[GIVEN ENTRIES]

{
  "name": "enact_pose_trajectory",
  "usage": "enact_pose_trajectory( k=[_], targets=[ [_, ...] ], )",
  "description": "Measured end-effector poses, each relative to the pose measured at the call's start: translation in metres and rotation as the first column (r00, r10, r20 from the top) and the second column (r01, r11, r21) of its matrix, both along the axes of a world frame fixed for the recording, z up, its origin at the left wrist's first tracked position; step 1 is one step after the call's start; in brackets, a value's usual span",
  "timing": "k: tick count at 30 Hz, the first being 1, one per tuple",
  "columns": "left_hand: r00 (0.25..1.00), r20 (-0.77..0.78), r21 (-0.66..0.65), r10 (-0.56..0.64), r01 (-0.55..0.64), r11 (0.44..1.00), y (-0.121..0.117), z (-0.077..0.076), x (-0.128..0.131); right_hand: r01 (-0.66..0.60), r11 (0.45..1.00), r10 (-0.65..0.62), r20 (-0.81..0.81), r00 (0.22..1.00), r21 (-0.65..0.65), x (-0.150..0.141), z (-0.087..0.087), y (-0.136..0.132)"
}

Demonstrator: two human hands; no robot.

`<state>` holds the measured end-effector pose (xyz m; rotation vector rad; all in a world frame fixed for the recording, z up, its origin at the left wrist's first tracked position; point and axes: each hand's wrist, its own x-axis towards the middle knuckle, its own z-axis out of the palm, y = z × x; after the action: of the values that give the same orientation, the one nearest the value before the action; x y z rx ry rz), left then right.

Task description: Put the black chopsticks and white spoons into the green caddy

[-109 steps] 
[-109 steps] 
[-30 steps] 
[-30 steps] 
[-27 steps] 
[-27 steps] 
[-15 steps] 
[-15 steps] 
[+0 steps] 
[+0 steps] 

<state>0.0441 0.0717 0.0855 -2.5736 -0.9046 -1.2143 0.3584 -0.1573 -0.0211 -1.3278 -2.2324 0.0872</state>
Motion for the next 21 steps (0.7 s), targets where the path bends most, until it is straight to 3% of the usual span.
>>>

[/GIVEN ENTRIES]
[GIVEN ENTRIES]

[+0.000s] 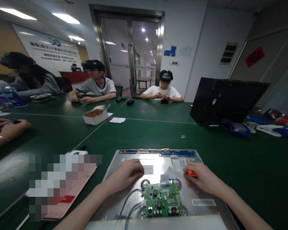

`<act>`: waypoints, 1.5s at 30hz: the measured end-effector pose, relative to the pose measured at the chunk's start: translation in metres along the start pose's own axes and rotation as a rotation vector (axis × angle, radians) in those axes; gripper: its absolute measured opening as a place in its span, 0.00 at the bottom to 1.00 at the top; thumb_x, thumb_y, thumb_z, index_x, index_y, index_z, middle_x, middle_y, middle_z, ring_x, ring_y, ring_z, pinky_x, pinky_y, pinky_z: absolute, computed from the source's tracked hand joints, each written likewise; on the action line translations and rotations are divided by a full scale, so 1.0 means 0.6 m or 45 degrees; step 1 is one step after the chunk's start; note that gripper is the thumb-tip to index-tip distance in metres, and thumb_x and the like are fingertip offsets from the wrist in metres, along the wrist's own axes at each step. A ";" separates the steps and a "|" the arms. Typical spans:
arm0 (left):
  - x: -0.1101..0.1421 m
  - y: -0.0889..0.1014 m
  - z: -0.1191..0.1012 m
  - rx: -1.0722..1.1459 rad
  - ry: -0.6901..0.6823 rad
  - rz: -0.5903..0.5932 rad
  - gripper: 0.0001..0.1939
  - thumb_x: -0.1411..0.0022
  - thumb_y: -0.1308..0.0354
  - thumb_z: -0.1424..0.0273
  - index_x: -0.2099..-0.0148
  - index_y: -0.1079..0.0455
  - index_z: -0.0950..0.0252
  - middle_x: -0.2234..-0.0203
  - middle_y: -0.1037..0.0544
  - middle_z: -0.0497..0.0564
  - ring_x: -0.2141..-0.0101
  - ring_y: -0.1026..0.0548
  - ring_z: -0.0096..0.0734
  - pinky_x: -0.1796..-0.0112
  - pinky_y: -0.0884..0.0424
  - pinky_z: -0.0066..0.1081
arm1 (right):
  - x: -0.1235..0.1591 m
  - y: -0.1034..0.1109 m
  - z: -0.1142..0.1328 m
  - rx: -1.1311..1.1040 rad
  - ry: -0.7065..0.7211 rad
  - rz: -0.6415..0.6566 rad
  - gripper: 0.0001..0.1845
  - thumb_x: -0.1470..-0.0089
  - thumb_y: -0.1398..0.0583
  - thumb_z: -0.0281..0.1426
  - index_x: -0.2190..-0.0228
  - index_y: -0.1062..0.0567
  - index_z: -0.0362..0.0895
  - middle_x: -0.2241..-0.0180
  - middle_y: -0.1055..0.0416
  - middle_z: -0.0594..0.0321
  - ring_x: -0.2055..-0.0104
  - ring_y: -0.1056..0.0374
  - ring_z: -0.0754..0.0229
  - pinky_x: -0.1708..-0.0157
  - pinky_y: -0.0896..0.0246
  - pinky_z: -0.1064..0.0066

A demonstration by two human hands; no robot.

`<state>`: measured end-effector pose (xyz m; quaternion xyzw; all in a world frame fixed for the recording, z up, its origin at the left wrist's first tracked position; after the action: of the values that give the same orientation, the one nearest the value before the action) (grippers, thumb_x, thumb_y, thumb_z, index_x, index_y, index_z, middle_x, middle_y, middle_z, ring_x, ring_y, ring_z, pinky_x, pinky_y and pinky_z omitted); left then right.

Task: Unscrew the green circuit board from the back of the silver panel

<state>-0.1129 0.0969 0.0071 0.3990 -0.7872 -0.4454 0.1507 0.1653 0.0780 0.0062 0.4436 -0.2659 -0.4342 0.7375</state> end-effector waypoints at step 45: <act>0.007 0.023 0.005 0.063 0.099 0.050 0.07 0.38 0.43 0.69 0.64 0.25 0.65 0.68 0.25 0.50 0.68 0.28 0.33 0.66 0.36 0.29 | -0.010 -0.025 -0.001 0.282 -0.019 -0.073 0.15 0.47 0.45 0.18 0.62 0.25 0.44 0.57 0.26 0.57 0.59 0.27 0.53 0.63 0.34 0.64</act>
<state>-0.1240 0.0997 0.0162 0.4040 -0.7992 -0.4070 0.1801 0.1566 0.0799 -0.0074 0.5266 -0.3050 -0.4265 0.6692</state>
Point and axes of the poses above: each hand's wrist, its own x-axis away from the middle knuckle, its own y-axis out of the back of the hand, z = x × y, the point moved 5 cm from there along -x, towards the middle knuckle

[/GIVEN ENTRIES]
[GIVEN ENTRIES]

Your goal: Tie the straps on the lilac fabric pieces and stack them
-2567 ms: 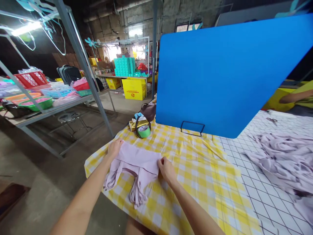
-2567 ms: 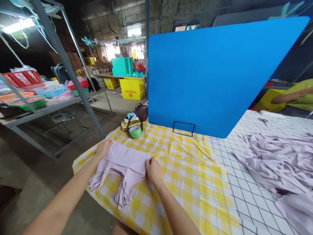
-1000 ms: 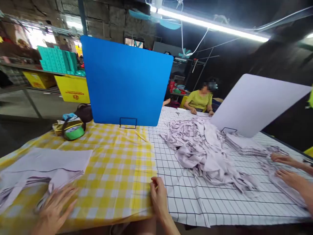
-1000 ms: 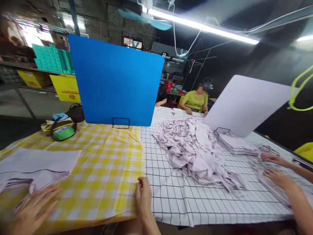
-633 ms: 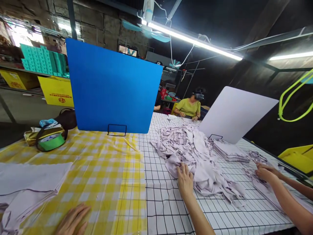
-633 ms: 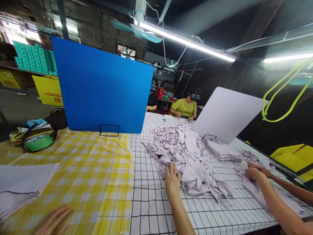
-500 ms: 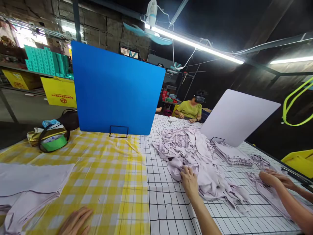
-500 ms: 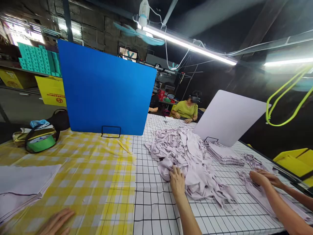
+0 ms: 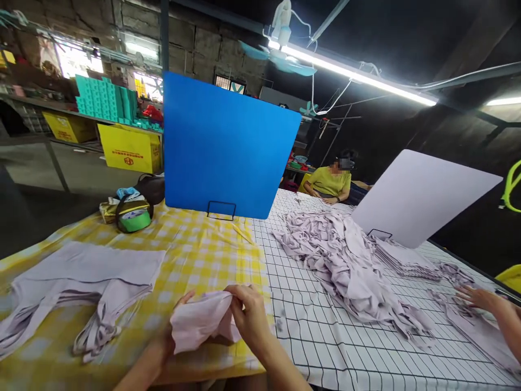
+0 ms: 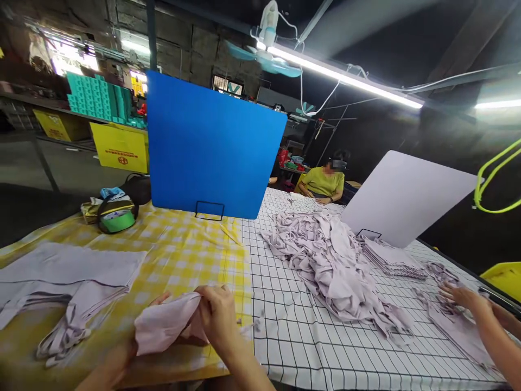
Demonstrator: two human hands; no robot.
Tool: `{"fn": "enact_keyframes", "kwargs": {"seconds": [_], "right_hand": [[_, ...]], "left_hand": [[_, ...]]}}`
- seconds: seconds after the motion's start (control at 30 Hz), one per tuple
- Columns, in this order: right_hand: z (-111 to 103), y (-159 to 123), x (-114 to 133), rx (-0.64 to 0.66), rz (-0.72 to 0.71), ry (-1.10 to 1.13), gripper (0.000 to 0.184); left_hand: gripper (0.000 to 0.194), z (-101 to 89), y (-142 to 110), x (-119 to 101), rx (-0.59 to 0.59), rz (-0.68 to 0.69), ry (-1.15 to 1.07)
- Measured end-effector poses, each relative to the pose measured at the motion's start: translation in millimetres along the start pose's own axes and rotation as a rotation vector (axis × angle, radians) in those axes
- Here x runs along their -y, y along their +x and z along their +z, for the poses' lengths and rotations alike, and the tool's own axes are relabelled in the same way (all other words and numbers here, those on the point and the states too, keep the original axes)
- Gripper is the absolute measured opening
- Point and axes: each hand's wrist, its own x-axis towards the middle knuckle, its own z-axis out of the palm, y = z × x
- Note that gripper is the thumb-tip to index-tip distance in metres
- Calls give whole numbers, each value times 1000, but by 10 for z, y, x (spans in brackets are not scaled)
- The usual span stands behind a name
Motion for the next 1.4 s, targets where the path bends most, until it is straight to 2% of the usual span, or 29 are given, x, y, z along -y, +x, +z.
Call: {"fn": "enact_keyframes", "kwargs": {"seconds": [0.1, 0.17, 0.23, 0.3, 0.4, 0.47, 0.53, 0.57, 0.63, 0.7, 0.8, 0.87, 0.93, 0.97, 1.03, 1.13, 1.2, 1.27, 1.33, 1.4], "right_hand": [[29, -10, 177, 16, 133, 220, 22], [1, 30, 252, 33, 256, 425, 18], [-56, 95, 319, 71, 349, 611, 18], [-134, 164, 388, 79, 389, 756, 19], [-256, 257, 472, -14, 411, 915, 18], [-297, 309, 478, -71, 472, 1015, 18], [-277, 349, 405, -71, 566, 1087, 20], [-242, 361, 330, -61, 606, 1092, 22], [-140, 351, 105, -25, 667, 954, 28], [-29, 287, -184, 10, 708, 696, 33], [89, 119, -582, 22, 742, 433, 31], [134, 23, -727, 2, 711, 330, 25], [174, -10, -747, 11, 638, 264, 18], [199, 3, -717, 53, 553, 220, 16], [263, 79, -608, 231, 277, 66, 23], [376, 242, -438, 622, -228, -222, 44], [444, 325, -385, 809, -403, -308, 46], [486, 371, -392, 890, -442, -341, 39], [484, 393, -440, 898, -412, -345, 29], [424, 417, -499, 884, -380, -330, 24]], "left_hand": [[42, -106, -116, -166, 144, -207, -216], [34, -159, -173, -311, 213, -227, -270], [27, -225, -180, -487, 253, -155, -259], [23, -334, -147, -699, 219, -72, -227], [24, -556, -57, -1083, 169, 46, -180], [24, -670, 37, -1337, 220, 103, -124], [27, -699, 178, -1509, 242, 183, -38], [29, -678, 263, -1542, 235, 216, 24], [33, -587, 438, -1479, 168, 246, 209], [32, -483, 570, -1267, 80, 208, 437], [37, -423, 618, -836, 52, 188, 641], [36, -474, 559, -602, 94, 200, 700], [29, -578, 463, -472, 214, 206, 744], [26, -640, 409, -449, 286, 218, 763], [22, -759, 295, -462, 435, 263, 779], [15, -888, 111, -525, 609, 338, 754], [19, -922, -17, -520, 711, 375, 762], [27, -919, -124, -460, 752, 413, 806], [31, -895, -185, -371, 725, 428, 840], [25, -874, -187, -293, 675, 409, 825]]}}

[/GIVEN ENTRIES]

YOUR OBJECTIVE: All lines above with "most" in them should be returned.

THE ANSWER:
Motion for the next 21 steps (0.7 s), targets where the path bends most, until it is straight to 3% of the usual span.
Motion for the next 1.4 s, targets where the path bends most, until it is straight to 2% of the usual span, or 29 are given, x, y, z along -y, +x, +z.

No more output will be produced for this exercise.